Reunion (遺体 明日への十日間, Itai: Asu e no Tōkakan) is a Japanese film directed by Ryoichi Kimizuka, starring Toshiyuki Nishida. It premiered at the Montreal World Film Festival in September 2012, and was released at cinemas in Japan on 23 February 2013.

==Outline==
The film is based on the non-fiction book (遺体―震災、津波の果てに, Itai: Shinsai, Tsunami no Hate ni) by Kota Ishii.
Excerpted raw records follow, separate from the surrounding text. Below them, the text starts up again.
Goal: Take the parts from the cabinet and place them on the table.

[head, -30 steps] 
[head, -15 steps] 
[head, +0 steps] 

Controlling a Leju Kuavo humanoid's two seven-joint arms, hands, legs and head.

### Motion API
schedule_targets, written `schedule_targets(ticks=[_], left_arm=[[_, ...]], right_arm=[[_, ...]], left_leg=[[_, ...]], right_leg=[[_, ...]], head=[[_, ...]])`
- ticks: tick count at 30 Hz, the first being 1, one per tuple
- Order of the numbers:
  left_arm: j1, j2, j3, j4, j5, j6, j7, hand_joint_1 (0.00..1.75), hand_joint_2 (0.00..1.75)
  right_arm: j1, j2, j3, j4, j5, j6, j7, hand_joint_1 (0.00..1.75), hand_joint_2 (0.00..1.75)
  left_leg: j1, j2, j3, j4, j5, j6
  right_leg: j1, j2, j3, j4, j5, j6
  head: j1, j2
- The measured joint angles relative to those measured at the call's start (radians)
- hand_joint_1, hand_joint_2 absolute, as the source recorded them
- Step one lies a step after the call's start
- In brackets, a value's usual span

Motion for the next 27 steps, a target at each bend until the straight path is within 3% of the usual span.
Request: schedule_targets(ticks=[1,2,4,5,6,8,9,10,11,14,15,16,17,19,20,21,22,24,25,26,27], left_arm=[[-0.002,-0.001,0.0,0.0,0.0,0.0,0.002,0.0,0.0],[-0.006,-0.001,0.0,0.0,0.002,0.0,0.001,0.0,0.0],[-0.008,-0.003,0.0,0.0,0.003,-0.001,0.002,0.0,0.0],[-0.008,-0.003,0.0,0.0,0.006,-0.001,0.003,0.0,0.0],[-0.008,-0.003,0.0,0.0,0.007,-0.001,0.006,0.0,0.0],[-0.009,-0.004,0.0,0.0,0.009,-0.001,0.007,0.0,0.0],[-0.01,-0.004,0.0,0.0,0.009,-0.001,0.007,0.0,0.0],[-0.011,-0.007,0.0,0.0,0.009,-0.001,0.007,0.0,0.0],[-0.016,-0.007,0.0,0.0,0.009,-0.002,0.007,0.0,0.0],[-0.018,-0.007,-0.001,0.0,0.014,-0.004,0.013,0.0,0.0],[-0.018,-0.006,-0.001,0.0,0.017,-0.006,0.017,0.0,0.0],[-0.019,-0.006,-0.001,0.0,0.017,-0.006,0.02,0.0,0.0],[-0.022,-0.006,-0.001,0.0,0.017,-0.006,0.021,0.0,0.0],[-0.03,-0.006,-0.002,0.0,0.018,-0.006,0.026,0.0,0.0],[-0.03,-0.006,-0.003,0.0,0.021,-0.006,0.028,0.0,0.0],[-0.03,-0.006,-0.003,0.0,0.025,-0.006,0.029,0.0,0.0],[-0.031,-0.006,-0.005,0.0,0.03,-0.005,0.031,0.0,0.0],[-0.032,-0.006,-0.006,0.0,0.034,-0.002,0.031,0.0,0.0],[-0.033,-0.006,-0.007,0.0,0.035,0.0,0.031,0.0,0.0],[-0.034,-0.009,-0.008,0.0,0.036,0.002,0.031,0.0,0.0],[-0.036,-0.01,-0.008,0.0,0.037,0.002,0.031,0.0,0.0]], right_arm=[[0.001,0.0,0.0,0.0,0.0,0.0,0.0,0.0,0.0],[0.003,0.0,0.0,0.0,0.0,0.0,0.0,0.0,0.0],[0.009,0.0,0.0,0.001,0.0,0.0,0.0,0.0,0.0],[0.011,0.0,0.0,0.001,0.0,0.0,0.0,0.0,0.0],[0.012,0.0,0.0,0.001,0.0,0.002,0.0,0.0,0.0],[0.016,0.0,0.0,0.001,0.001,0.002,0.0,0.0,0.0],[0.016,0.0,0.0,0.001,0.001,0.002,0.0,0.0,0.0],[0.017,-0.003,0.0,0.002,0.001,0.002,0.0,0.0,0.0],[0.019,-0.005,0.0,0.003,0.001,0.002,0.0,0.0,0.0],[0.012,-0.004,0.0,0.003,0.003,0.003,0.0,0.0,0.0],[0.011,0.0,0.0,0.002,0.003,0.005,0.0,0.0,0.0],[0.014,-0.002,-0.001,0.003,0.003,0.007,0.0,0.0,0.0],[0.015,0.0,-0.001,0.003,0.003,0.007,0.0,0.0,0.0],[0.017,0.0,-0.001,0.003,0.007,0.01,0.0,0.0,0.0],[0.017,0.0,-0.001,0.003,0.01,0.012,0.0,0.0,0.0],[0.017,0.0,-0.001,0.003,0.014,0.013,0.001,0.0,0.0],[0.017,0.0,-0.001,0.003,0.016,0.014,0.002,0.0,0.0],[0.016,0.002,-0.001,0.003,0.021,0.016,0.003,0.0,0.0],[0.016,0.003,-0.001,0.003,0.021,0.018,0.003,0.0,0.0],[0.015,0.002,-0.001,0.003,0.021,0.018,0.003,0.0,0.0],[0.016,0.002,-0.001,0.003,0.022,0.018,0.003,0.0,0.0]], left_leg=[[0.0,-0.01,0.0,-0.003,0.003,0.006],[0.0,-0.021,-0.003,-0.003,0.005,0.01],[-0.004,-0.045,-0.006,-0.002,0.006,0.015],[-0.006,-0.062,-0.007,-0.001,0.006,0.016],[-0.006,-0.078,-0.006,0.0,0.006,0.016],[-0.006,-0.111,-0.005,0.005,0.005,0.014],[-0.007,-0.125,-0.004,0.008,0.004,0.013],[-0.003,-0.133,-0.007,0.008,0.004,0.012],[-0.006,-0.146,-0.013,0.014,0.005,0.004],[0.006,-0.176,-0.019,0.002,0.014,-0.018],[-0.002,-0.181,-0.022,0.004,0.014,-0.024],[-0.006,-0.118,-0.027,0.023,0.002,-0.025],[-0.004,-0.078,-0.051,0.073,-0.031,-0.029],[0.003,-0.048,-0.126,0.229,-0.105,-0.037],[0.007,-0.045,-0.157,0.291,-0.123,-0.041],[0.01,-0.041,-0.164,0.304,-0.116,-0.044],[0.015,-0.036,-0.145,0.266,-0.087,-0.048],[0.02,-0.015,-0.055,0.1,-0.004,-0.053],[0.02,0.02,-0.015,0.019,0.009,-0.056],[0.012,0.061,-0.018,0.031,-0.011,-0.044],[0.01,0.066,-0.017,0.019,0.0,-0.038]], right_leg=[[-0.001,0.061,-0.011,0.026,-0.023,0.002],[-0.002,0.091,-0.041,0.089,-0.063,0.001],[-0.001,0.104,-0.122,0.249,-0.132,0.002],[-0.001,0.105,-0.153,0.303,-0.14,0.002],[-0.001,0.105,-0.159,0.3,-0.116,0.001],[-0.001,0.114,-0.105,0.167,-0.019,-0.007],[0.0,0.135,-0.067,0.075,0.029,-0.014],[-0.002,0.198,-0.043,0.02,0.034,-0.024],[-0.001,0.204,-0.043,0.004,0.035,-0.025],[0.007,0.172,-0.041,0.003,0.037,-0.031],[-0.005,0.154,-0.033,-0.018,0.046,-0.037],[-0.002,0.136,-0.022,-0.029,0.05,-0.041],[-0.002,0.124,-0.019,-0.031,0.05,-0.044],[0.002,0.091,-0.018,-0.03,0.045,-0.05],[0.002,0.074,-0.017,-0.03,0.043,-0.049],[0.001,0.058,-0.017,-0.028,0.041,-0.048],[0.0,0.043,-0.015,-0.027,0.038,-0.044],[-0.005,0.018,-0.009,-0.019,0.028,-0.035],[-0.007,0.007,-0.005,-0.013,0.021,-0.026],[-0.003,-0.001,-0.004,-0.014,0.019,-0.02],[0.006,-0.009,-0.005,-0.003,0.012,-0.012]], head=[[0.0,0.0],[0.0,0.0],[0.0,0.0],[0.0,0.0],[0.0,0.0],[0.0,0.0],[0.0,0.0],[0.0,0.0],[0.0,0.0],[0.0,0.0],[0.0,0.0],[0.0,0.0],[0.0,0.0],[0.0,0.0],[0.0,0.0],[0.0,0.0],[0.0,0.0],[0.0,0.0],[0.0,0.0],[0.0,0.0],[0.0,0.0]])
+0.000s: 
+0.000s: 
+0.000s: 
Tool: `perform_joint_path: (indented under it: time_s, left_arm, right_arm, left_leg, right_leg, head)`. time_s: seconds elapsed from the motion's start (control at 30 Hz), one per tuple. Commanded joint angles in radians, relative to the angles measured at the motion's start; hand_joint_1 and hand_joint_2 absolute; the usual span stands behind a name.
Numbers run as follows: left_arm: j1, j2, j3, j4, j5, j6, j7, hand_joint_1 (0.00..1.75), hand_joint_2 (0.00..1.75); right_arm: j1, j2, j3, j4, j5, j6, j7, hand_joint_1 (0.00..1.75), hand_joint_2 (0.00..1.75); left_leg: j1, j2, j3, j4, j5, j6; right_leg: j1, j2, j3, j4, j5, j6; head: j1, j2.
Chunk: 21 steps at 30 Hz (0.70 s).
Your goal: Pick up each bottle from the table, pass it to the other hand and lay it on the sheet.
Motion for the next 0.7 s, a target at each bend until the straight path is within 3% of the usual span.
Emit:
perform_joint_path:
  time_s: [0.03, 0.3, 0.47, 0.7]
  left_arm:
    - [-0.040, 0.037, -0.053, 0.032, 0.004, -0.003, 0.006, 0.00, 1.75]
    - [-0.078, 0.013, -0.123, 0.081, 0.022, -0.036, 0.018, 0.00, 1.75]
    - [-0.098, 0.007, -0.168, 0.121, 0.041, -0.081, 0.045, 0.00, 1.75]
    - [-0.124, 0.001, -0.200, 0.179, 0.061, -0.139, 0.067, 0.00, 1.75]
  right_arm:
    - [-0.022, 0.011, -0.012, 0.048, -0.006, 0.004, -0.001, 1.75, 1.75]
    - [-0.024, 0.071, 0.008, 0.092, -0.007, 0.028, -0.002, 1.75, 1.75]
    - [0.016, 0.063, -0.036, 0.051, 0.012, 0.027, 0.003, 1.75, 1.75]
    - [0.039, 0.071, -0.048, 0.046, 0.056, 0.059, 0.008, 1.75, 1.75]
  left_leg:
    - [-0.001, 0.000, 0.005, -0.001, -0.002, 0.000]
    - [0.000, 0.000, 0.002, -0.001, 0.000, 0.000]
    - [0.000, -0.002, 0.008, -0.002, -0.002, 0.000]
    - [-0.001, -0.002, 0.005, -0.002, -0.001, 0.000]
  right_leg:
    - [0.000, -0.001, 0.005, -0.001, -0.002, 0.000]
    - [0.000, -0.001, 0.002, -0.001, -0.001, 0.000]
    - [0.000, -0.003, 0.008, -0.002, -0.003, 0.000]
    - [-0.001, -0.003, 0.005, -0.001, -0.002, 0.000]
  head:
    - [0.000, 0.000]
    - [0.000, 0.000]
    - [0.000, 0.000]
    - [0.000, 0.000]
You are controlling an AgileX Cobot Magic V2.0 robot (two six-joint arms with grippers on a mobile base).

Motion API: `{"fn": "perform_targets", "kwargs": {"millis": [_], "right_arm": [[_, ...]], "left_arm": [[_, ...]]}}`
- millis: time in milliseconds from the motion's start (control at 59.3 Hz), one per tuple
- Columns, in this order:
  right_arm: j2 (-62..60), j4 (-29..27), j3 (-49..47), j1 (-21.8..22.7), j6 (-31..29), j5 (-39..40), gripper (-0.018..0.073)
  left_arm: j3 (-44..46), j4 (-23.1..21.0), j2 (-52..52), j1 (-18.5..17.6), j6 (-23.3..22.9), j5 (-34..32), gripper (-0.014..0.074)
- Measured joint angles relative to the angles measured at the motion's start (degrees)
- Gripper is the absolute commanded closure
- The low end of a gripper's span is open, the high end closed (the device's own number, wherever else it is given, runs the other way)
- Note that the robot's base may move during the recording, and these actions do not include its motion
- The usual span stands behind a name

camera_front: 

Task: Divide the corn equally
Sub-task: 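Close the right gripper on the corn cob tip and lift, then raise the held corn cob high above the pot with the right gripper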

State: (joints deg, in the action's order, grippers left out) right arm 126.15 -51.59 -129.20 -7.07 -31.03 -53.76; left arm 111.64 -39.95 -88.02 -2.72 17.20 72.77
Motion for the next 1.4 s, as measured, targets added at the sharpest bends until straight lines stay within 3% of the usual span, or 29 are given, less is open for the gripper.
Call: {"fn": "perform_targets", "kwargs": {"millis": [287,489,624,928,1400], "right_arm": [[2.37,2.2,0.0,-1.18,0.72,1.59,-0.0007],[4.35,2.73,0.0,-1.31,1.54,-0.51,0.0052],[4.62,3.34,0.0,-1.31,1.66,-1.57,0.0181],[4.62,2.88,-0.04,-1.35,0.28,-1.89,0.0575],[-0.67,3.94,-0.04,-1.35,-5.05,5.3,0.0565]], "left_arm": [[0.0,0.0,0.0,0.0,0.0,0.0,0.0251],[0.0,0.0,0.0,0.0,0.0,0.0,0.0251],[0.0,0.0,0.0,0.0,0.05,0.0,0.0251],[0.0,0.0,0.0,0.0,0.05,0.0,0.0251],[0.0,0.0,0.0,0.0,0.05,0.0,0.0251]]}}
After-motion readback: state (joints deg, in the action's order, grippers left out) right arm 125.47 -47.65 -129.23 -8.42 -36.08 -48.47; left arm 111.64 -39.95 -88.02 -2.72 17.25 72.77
Set in Kamaishi, Iwate, following the 2011 Tōhoku earthquake and tsunami, a retired funeral-home employee volunteers to assist in the task of preparing bodies at a temporary morgue set up in a school gymnasium.

==Cast==
- Toshiyuki Nishida as Aiba
- Koichi Sato as a doctor
- Toshirō Yanagiba as a dentist
- Ryo Katsuji
- Jun Kunimura
- Naoto Ogata
- Wakana Sakai
- Shiro Sano
- Ikki Sawamura
- Mirai Shida
- Michitaka Tsutsui

==Music==
The film's music was composed and arranged by Takatsugu Muramatsu. The ending theme song, "Pray for the World", was sung by Japanese singer Shanti Snyder.

==Release==

===Theatrical run===
The film premiered at the Montreal World Film Festival in September 2012, and was released at cinemas in Japan on 23 February 2013.